La única forma de insertar música en un texto es insertarla en la cabeza del lector, porque es la única manera de que suene justo el tiempo que tiene que sonar y al volumen que tiene que sonar para que acompañe a las palabras. Cuando me subí a la moto, sabiendo que tenía buen clima y alrededor de setecientos kilómetros por delante, en mi cabeza sonaba el Everybody’s talkin’ de Harry Nilsson.
Atravesé España de norte a sur.
Por la tarde llamé a la puerta de la única dirección que tenía de Fernando.
Abrió su mujer y, tras unos segundos de sorpresa, comenzó a llamar a Fernando a voces mientras me hacía pasar al interior.
Cuando Fernando me vio, hizo lo que solía hacer ante situaciones muy emocionantes: se metió las manos en los bolsillos, miró al suelo y dijo algo en latín. Lo abracé con alegría, mucho, lo besuqueé por todos lados mientras él gritaba, riendo con su voz ronca, a un dios imaginario: ¡ayyyyyy!, ¡maricóooon!

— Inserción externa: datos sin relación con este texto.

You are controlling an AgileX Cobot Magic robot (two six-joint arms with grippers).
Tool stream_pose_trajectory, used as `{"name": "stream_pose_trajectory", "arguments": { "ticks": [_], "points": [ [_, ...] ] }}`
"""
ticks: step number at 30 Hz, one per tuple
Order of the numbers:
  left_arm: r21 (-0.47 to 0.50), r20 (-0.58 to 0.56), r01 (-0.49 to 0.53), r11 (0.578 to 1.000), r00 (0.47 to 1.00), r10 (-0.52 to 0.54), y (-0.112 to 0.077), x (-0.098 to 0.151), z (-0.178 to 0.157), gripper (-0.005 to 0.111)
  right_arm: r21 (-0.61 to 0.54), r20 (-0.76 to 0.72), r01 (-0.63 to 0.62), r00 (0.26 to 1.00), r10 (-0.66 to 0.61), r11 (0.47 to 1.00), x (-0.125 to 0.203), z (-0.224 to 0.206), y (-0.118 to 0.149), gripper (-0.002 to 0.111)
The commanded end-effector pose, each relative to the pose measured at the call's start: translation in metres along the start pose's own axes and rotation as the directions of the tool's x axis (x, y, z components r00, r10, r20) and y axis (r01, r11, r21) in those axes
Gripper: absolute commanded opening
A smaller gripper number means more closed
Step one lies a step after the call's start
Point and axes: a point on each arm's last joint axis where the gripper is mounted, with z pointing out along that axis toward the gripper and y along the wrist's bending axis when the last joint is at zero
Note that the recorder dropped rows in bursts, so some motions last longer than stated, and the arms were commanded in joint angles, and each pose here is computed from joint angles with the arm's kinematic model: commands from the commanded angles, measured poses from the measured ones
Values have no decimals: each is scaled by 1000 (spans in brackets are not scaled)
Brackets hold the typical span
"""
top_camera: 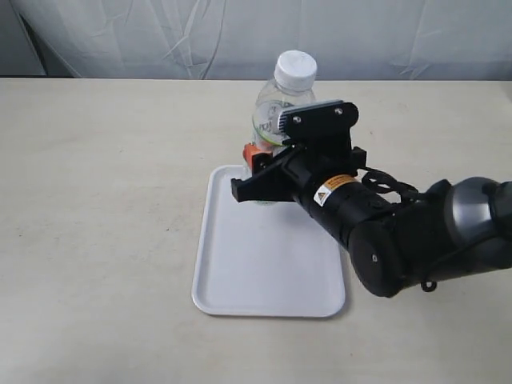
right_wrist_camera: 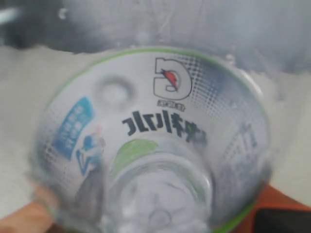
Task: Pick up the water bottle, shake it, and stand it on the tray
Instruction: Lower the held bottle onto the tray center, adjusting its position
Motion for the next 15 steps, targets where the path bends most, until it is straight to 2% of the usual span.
{"name": "stream_pose_trajectory", "arguments": {
  "ticks": [1, 11, 15],
  "points": [
    [1, 5, 7, 1000, 1000, -7, 0, 1, 0, 0, -22, 35, -13, 999, 13, 1000, 4, 0, 0, -1],
    [1, 5, 7, 1000, 1000, -7, 0, 1, 0, 0, -54, -121, 5, 993, -12, 999, 19, -1, 3, -1],
    [1, 5, 7, 1000, 1000, -7, 0, 1, 0, 0, -136, -146, 75, 985, -95, 988, 22, -2, 9, 1]
  ]
}}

Fernando, ¿qué es la honestidad?, le pregunté sin soltar ni la mochila ni el casco de la moto.
Y en vez de responderme a mí, miraba a su mujer y le decía, para confirmarlo como algo real: este tío se ha cruzado España en moto para preguntarme qué es la honestidad. Entonces callaba, se llevaba la mano a la barbilla y comenzaba a citar autores que sacaba de su memoria enciclopédica.

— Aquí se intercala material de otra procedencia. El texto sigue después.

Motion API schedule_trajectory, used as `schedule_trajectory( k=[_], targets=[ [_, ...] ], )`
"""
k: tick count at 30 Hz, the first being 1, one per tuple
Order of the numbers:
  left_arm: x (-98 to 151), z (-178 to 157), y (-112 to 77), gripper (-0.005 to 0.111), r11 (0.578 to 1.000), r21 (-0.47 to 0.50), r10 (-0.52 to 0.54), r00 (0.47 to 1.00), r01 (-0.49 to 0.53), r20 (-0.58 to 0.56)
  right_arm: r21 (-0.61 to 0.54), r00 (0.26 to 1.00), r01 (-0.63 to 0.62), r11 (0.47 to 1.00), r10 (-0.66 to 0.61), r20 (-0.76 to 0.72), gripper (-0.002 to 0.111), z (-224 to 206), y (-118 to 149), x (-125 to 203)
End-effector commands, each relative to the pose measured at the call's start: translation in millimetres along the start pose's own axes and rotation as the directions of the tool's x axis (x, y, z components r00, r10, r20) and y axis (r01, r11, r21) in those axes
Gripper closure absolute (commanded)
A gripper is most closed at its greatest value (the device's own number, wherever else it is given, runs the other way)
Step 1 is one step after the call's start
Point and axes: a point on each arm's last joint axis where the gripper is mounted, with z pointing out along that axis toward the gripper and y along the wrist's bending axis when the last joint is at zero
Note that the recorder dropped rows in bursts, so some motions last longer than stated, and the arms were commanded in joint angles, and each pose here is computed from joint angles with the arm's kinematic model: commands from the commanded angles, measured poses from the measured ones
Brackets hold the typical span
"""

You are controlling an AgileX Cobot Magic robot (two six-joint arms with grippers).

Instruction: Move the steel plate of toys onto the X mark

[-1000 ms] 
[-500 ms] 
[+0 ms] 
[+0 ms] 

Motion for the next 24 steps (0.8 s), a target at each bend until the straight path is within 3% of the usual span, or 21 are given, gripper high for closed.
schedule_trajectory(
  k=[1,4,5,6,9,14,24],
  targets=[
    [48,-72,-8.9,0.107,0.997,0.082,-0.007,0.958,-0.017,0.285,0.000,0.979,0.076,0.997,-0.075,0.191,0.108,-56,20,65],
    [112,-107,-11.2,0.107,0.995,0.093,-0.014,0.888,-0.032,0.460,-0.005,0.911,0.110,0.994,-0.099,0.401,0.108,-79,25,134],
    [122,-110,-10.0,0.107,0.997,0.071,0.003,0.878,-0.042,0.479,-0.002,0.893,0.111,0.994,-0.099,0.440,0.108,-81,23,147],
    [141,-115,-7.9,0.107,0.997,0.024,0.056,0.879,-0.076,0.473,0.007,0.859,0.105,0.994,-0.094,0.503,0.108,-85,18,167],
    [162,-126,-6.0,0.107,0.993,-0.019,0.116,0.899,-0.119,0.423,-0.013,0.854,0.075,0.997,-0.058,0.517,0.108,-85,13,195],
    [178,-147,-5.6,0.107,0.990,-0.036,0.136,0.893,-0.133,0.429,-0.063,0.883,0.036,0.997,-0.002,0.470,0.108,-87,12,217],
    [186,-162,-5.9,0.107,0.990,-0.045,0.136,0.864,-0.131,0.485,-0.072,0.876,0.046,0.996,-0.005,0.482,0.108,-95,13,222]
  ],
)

No recuerdo lo que me dijo sobre la honestidad, probablemente algo importante, algo que significó tanto para mí que lo incorporé a mi forma de ser aun habiendo olvidado los detalles de la lección. Probablemente.
Veinte años después, decidí casarme en la aldea donde por entonces vivía Fernando y donde también murió diez años más tarde. Durante la ceremonia al aire libre, el cura fue comportándose de mal en peor en un intento de boicotearnos por unas envidias que le habían nacido porque éramos el centro de atención en un lugar donde el centro de atención era siempre él. Inesperadamente, Fernando, que en su juventud también fue cura, se levantó y recondujo la ceremonia haciéndola emocionante y humana. Cuando se puso de pie y todo el mundo guardó silencio y solo se oían las vacas mugiendo y las ovejas balando en la lejanía, comenzó a decir con su voz rasposa:
—Una vez ese hombre cruzó España en moto para preguntarme qué era la honestidad.